Disabling MariaDB's Strict Mode (Or: how to handle SQL_MODE)
I found many solutions claiming this:
Add this to /etc/my.cnf and then restart MariaDB
sql_mode="ERROR_FOR_DIVISION_BY_ZERO,NO_AUTO_CREATE_USER,NO_ENGINE_SUBSTITUTION"
Why? They didn't say. But it also did not work as expected, because different distros organise their file structure differently.
It is important to put this option under the [mysqld]
section of your configuration file. Any other section would just ignore it.
But what does this value mean? All of that is needed to disable strict mode?
Well, no not really.
There are many other (default) options already set in the SQL_MODE
configuration, STRICT_TRANS_TABLES
has been one of them since MariaDB 10.2.4
If you just copy-and-paste some SQL_MODE
value from the internet and override it in your settings, you might disable certain values you did not intend to.
Especially in the future, as more new defaults are added.

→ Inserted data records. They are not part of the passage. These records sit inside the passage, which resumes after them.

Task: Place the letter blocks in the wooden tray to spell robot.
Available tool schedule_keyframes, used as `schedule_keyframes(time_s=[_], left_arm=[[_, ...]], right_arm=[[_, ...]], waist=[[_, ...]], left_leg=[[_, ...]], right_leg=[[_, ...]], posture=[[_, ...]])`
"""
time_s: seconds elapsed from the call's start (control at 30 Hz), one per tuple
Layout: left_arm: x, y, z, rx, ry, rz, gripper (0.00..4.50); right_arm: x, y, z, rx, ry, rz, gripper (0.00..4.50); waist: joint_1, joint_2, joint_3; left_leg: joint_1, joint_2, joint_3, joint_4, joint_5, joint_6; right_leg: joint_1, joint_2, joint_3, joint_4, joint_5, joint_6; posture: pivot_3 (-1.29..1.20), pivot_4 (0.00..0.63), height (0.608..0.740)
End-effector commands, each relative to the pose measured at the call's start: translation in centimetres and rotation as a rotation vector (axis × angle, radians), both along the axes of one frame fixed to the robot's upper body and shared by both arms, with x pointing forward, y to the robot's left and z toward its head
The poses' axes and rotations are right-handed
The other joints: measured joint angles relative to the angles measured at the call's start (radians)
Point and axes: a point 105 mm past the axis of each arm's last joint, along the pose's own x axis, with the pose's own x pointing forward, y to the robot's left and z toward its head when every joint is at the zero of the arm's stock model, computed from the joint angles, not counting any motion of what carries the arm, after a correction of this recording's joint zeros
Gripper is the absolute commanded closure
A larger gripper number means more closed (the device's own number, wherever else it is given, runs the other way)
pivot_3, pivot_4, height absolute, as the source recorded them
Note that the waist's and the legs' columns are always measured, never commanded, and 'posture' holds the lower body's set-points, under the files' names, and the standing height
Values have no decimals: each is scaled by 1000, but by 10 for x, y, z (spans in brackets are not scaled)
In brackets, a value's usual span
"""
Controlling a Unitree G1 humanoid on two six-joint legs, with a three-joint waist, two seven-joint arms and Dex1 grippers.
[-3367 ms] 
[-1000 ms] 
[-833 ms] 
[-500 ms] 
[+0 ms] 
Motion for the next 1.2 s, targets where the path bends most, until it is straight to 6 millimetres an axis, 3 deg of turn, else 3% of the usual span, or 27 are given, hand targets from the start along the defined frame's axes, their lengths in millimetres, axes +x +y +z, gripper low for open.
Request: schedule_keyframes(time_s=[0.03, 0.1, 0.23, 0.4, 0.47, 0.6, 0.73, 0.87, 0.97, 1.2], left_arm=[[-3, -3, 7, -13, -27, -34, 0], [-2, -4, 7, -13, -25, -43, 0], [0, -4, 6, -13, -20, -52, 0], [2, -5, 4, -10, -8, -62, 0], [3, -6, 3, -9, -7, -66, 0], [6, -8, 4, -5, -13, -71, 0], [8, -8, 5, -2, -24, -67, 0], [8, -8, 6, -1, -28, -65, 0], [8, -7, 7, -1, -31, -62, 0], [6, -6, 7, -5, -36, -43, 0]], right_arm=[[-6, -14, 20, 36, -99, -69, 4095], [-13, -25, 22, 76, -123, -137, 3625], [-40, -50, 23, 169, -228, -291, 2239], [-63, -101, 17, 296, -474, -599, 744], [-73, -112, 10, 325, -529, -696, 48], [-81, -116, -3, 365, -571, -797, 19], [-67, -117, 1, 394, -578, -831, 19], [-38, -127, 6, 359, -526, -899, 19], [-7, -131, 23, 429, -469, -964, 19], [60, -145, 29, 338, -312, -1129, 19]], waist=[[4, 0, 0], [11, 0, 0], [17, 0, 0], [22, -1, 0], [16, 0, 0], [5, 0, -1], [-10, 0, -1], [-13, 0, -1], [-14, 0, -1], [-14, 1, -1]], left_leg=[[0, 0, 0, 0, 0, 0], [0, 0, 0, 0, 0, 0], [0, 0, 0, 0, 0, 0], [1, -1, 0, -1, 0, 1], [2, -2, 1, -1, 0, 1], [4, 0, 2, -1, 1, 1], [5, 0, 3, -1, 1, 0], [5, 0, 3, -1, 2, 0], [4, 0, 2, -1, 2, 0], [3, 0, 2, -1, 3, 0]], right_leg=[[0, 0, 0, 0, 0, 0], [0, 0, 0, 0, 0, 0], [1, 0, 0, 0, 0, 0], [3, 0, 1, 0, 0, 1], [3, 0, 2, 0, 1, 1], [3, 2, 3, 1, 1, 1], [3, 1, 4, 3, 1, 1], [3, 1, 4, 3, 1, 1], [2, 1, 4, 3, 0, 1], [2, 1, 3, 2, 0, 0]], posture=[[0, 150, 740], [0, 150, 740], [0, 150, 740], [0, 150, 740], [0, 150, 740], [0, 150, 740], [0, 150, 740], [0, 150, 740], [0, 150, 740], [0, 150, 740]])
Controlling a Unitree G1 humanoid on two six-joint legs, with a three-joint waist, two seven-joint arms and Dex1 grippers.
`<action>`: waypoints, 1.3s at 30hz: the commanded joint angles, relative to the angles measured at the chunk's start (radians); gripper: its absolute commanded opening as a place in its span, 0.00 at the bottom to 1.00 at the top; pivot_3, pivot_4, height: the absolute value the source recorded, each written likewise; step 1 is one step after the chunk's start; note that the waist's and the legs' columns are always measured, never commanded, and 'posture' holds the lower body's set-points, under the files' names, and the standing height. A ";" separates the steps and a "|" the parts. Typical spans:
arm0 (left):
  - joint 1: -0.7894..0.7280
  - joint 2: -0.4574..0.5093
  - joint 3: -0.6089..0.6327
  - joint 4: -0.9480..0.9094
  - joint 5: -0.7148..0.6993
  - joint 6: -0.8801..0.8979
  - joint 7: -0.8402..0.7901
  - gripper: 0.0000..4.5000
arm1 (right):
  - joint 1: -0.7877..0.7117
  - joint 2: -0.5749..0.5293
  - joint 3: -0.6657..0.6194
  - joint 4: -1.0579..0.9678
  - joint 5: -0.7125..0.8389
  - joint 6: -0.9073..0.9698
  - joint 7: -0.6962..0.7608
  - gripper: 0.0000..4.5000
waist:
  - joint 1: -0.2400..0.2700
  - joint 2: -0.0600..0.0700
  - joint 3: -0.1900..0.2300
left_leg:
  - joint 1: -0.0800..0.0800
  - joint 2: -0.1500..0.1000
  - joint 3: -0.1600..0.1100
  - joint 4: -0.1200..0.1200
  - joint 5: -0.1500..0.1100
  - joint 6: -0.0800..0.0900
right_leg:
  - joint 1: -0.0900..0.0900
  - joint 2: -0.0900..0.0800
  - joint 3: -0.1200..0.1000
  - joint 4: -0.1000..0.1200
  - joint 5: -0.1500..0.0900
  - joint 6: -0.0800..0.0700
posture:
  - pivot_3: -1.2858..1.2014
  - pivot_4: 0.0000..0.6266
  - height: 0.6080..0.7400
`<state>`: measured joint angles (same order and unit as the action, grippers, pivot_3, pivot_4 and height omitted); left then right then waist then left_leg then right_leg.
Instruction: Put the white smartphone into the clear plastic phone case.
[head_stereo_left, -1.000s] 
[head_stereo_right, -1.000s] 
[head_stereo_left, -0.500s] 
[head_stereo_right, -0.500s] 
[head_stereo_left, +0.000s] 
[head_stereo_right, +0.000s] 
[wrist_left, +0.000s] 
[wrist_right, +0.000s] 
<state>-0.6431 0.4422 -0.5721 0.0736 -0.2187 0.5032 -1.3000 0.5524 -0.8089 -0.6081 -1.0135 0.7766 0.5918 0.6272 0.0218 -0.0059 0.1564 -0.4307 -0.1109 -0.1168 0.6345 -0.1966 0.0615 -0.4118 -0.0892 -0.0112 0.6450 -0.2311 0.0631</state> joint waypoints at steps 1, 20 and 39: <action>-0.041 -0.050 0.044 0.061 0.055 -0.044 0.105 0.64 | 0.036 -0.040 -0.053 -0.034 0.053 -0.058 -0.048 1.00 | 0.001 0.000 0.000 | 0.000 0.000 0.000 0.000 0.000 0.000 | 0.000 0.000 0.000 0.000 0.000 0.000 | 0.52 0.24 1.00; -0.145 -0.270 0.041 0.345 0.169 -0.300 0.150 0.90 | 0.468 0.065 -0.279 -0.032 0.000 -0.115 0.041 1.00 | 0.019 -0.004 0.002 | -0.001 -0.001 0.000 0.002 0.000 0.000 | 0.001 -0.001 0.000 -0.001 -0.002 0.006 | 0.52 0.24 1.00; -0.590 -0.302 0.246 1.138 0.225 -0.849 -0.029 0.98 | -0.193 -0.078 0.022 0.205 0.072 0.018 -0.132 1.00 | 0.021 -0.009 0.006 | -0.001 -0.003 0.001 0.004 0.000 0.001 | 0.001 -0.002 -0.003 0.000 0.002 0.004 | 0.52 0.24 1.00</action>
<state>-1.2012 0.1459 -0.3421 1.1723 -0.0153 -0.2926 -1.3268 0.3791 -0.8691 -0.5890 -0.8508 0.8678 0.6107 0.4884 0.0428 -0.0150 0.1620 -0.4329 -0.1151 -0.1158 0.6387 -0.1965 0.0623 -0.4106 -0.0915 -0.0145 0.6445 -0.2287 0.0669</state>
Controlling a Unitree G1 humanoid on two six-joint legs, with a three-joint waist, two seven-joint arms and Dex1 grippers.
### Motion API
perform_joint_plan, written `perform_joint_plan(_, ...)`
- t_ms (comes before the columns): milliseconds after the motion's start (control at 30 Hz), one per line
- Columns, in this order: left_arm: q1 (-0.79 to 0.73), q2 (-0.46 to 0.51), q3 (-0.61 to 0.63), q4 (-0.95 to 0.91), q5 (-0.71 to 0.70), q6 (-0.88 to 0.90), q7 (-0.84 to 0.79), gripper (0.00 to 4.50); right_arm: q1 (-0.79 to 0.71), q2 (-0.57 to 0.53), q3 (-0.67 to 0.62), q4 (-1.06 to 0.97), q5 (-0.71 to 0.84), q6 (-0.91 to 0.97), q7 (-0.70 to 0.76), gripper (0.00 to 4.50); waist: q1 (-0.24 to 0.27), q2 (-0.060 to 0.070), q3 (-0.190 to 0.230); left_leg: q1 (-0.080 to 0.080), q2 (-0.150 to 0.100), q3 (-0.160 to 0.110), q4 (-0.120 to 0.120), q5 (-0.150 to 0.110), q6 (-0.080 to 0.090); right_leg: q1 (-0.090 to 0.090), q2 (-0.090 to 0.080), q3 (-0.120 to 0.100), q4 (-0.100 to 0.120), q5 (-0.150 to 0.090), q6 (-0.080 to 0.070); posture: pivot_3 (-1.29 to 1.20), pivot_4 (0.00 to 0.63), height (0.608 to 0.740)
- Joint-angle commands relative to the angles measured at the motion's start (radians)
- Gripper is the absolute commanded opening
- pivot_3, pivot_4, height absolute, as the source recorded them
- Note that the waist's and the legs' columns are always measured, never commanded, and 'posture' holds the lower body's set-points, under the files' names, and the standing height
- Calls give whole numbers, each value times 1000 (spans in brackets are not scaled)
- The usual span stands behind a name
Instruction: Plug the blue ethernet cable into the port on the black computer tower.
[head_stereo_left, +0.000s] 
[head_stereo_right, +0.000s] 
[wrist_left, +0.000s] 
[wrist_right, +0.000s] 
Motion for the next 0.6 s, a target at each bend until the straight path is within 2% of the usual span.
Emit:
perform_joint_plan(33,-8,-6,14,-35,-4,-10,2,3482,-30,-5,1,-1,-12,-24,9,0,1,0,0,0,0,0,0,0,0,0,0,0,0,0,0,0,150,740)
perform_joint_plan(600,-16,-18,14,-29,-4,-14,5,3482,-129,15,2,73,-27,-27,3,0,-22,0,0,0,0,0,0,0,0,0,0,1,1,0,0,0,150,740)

So the way it's supposed to work is that you remove the STRICT_TRANS_TABLES
bit from your current (default?) value.
So first you better check the current value of SQL_MODE
by executing this command:
mysql -e "SELECT @@sql_mode;"
That'll give you something like this:
+-------------------------------------------------------------------------------------------+
| @@sql_mode |
+-------------------------------------------------------------------------------------------+
| STRICT_TRANS_TABLES,ERROR_FOR_DIVISION_BY_ZERO,NO_AUTO_CREATE_USER,NO_ENGINE_SUBSTITUTION |
+-------------------------------------------------------------------------------------------+
Turns out, the advice was correct. But if a future version adds any new default values, just willy-nilly using the earlier sql_mode value would have overridden those, too.